Background: Despite certain contradictions, an association has been identified between adherence to drug treatment and the quality of life in patients with type 2 diabetes. The contradictions observed emphasize the importance of using different methods to measure treatment adherence, or the association of psychological precursors of adherence with quality of life. For this reason, we have used an indirect method to measure adherence (pill count), as well as two adherence behaviour precursors (attitude and knowledge), to assess the association between adherence and the quality of life in type 2 diabetes patients. Methods: A cross-sectional comparative study on a random sample of 238 type 2 diabetic patients was carried out over one year in four family medicine units of the Mexican Institute of Social Security (IMSS) in Aguascalientes, Mexico. Treatment adherence was measured using the indirect method of pill count to assess adherence behaviour, obtaining information at two home visits. In the first we recorded the medicine prescribed and in the second, we counted the medicine remaining to determine the proportion of the medicine taken. We also assessed two adherence behaviour precursors: the patients' knowledge regarding their medical prescription measured through a structured questionnaire; and attitudes to treatment adherence using a Likert scale. Quality of life was measured through the WHOQOL-100 (the WHO Quality of Life questionnaire). Information concerning both knowledge and attitude was obtained through interviews with the patients. A multiple linear regression model was constructed to establish the relationship between each quality of life domain and the variables related to adherence, controlling for covariates. Results: There was no association between quality of life and treatment adherence behaviour.
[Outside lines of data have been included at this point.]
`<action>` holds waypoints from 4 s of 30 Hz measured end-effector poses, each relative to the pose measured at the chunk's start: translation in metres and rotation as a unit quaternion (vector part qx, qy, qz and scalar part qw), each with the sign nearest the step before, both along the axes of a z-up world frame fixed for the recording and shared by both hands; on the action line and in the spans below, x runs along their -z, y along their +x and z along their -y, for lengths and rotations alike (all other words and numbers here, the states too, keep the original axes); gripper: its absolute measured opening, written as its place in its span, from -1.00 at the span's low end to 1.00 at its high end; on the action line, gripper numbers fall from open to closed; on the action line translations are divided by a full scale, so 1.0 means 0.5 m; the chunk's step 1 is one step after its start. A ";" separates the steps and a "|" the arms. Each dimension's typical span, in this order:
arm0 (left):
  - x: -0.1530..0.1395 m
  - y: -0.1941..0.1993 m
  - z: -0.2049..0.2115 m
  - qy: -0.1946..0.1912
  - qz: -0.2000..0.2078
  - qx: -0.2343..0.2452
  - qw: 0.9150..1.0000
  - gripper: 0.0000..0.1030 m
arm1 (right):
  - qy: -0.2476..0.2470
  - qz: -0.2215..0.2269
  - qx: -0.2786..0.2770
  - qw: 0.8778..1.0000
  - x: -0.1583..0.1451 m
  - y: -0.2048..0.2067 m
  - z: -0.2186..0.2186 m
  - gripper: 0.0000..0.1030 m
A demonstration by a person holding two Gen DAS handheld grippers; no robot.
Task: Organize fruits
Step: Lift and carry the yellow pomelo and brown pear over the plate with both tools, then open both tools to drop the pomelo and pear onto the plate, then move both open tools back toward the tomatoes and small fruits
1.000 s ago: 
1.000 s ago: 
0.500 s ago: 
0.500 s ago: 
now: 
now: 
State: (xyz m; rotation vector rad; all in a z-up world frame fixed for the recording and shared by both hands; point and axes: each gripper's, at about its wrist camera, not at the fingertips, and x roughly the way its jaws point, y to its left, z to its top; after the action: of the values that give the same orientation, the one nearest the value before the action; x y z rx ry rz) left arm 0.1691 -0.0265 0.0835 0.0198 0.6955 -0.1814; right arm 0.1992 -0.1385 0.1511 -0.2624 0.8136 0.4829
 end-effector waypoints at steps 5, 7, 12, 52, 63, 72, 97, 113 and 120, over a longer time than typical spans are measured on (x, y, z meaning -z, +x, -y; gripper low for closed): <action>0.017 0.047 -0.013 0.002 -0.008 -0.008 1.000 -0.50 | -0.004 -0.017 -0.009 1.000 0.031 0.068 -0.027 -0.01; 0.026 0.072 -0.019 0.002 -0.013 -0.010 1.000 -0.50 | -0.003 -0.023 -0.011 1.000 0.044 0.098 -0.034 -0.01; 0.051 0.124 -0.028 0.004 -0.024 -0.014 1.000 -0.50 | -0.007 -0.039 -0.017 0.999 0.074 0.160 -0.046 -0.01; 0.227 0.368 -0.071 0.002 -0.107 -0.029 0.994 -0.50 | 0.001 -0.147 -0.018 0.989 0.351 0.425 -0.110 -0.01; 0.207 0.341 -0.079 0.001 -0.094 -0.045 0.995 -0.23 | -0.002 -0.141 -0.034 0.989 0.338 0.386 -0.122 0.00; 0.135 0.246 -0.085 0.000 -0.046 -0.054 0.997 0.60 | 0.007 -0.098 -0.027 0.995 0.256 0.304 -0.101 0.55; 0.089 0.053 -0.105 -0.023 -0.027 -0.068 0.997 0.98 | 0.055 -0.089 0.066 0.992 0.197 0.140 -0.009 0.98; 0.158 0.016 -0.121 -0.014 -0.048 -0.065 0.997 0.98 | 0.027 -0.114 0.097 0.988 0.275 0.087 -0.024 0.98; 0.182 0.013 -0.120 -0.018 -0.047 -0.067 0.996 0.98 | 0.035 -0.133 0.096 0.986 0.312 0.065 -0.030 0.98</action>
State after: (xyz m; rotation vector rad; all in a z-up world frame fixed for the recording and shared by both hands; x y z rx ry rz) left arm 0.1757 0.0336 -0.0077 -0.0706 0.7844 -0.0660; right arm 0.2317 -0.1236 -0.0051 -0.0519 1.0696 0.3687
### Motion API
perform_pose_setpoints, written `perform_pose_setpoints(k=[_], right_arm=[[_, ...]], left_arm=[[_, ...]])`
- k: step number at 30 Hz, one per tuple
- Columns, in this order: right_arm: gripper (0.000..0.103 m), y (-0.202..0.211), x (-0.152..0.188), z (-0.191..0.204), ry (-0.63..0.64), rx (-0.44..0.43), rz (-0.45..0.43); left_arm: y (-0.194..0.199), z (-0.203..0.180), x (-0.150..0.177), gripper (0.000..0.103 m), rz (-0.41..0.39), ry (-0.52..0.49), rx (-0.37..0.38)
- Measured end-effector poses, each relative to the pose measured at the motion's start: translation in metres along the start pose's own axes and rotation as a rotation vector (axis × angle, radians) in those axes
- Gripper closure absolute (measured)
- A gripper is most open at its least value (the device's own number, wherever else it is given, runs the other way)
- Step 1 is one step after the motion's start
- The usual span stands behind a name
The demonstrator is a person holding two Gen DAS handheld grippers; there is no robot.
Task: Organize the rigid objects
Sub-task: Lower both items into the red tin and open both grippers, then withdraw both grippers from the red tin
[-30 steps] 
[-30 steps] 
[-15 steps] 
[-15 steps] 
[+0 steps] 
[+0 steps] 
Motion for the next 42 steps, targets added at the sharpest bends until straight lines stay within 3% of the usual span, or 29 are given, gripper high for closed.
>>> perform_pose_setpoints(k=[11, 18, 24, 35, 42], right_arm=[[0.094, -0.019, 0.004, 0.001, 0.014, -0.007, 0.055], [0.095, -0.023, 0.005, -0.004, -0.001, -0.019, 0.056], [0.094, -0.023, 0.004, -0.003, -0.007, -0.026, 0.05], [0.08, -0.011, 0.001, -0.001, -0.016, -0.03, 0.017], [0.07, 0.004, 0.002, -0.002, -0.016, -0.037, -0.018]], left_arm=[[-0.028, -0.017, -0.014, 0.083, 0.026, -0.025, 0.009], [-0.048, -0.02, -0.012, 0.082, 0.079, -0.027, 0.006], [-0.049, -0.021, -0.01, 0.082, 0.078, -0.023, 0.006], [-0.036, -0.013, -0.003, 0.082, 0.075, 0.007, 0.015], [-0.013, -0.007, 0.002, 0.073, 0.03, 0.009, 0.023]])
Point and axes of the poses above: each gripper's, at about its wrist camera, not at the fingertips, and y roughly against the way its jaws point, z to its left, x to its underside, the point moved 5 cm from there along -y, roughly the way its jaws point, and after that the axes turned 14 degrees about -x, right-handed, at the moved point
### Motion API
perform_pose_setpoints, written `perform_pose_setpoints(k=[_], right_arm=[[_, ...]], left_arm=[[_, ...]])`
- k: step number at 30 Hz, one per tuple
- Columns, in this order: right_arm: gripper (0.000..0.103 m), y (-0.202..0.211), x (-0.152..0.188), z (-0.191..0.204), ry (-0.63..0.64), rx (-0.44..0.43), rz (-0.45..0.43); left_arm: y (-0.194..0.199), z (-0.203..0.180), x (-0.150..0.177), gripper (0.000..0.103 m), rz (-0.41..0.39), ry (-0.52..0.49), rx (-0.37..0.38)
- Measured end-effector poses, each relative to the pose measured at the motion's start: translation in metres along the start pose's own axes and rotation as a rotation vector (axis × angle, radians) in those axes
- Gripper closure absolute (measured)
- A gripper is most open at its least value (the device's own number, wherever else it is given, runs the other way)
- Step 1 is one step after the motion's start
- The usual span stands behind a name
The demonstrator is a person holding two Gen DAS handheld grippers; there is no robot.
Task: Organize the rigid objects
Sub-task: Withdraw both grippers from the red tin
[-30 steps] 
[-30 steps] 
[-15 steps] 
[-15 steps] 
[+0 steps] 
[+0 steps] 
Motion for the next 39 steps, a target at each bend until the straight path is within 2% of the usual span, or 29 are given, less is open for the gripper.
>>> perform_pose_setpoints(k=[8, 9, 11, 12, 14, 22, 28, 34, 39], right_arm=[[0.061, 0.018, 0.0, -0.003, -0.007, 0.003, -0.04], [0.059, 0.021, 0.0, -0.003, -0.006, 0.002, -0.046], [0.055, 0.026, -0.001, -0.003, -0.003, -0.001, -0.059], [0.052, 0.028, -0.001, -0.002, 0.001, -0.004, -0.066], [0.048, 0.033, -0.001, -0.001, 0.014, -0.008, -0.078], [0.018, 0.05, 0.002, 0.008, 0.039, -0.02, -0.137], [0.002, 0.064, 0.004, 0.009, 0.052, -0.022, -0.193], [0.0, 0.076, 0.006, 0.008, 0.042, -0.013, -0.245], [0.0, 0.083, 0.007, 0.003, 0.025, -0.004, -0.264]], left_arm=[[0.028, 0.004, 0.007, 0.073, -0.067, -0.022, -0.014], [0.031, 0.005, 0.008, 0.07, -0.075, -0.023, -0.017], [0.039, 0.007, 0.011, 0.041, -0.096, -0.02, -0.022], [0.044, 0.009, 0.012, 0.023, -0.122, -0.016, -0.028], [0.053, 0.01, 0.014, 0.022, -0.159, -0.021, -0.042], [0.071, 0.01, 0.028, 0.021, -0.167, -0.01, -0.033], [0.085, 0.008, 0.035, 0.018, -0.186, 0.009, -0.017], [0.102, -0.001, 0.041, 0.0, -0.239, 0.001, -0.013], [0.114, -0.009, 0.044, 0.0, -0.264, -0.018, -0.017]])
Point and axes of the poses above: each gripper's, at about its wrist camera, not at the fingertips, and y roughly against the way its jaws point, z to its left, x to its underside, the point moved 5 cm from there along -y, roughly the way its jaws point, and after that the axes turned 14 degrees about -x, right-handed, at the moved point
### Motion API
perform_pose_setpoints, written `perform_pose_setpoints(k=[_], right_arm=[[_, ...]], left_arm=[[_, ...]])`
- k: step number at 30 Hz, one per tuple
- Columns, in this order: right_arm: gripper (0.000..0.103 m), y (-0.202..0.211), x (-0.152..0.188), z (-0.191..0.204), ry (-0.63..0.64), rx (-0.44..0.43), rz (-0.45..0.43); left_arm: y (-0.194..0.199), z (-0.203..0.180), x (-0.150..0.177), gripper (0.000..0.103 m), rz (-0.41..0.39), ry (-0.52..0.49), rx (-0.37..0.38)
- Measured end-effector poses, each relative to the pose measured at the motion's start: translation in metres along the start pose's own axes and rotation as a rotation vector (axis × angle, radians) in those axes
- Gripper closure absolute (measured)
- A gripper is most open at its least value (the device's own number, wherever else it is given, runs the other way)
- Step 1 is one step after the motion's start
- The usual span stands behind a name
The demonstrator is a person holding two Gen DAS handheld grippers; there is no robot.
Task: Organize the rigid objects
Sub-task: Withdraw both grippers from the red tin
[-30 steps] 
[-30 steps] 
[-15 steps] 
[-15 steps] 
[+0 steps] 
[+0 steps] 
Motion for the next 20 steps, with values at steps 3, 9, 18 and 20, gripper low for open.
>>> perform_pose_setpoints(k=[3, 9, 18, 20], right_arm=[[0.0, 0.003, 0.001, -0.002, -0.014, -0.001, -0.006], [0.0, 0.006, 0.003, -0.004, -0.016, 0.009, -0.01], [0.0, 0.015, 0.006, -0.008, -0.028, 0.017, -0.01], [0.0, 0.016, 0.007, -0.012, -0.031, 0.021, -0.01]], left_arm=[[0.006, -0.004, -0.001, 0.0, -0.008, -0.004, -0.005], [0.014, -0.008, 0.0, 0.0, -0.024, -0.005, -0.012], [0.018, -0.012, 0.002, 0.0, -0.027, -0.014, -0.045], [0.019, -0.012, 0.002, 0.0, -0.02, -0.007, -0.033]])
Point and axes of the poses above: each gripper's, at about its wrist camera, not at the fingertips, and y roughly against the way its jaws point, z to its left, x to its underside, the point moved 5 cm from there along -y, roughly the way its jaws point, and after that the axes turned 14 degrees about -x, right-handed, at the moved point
However, the combination of strong knowledge and a positive attitude was associated with five of the six quality of life domains. Conclusions: The results suggest that it is important to explore psychological precursors of treatment adherence behaviour in type 2 diabetic patients. Indeed, we consider that it will be useful to carry out interventions that change negative attitudes towards treatment adherence and that promote medical prescription knowledge, which may help to improve the quality of life of such patients.